Three Abortion Clinics In U.S. Shut Down

Three abortion clinics that were responsible for the deaths of tens of thousands of unborn children have closed in recent weeks in the United States. The clinics were Women's Services P.C. in Omaha, Nebraska; Central Women's Services in Wichita, Kansas; and Summit Medical Center in Birmingham, Alabama.

The closings continued a trend for abortion providers during the last two decades. The number of abortion providers in the United States has decreased by 37 percent since 1982, according to a 2003 report published by the Alan Guttmacher Institute. That same study showed 87 percent of U.S. counties do not have an abortion provider.

The Women's Services clinic in Omaha closed June 30 as a result of its building's purchase by the Child Saving Institute, which operates a daycare and substance abuse program, according to LifeNews.com. Women's Services was Omaha's only abortion clinic, LifeNews reported.

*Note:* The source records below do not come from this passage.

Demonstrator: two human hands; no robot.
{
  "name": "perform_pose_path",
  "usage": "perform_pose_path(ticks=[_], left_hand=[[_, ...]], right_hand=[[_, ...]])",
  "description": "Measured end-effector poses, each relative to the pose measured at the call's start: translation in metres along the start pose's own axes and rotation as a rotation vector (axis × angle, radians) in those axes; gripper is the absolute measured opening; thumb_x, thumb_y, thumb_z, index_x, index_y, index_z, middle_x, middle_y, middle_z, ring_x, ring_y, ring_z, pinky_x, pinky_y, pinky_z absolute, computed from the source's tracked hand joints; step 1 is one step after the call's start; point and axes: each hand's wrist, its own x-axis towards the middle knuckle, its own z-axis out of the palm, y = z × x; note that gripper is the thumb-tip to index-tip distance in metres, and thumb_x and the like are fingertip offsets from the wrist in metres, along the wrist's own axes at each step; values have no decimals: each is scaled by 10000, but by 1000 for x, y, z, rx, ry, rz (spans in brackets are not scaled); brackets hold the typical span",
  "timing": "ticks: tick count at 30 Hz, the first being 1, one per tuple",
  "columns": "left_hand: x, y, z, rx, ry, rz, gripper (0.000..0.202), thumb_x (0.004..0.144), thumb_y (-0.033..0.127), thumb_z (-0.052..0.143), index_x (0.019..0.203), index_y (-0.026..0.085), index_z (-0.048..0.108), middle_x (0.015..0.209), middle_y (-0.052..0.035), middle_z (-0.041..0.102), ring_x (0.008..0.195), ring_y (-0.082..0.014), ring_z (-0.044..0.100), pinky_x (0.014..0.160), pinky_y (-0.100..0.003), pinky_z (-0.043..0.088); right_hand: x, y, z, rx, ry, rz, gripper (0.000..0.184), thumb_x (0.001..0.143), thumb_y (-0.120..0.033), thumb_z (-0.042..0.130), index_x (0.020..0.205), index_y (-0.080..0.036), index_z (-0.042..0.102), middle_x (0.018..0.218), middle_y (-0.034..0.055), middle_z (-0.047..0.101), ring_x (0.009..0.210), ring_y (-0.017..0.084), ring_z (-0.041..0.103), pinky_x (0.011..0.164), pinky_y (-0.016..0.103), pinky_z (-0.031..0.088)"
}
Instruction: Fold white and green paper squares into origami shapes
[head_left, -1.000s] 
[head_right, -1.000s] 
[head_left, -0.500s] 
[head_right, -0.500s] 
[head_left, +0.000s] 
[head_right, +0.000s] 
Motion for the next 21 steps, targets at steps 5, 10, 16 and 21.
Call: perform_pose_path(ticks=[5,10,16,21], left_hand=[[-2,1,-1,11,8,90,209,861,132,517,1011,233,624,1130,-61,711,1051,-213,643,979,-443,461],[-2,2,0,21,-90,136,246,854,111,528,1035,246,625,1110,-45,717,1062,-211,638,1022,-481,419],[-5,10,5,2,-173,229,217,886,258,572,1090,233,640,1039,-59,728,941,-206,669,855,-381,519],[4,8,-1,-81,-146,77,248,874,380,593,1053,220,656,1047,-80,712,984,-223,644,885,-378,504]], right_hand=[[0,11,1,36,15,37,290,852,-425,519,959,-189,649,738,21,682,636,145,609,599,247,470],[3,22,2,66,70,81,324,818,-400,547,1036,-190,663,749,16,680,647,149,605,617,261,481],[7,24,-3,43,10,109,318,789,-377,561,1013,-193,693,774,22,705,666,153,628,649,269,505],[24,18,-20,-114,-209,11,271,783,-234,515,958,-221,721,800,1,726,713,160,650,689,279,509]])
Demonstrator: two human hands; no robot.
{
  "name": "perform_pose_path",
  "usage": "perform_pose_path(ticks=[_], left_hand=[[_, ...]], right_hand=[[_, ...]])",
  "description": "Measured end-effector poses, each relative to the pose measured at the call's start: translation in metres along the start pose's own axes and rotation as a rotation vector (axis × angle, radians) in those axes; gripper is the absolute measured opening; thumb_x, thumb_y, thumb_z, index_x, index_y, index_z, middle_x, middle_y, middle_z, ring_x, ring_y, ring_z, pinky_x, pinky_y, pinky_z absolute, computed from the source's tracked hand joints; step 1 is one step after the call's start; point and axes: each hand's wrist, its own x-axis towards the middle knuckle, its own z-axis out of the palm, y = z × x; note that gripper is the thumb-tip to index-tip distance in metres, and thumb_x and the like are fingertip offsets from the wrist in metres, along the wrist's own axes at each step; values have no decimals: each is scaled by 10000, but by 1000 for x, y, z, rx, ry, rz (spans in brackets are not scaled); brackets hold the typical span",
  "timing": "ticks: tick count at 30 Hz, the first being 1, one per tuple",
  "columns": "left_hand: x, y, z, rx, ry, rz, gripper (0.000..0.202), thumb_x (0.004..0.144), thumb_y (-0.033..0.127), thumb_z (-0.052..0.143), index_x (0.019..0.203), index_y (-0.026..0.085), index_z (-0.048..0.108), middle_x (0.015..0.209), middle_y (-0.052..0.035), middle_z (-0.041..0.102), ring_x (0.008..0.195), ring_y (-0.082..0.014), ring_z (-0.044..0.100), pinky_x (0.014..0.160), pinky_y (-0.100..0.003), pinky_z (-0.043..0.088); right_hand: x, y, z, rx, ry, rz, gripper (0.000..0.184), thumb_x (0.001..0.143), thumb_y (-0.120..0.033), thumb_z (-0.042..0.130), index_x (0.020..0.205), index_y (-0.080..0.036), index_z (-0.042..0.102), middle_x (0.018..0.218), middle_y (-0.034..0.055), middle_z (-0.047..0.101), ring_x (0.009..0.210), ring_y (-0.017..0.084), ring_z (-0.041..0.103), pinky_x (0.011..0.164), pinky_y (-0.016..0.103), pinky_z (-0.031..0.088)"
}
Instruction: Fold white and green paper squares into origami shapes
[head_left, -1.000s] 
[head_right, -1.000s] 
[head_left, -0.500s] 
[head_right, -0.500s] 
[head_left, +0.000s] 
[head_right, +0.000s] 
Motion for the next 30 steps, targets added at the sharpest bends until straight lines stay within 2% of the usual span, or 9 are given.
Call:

The pro-life activist organization Operation Rescue bought the Wichita clinic and announced its closing June 29. Operation Rescue plans to renovate the building for use as its headquarters, which will include a memorial to unborn abortion victims. O.R. President Troy Newman said the closing of the clinic is "an encouragement to the pro-life movement that, through God's grace, we are winning the abortion battle one closed mill at a time."

The Birmingham clinic surrendered its license June 14 rather than face a hearing six days later in which the state health department planned to press for a license revocation, according to The Birmingham News. Alabama's State Board of Health suspended Summit's license May 17 for numerous infractions, including giving RU 486 to a woman late in her pregnancy. Clinic personnel allegedly told a woman in February she was only six weeks pregnant and gave her the abortion-inducing drug, after which she delivered a stillborn child who weighed 6 pounds, 4 ounces, according to The News. RU 486, a two-step regimen, is recommended for use only in the first seven weeks of pregnancy.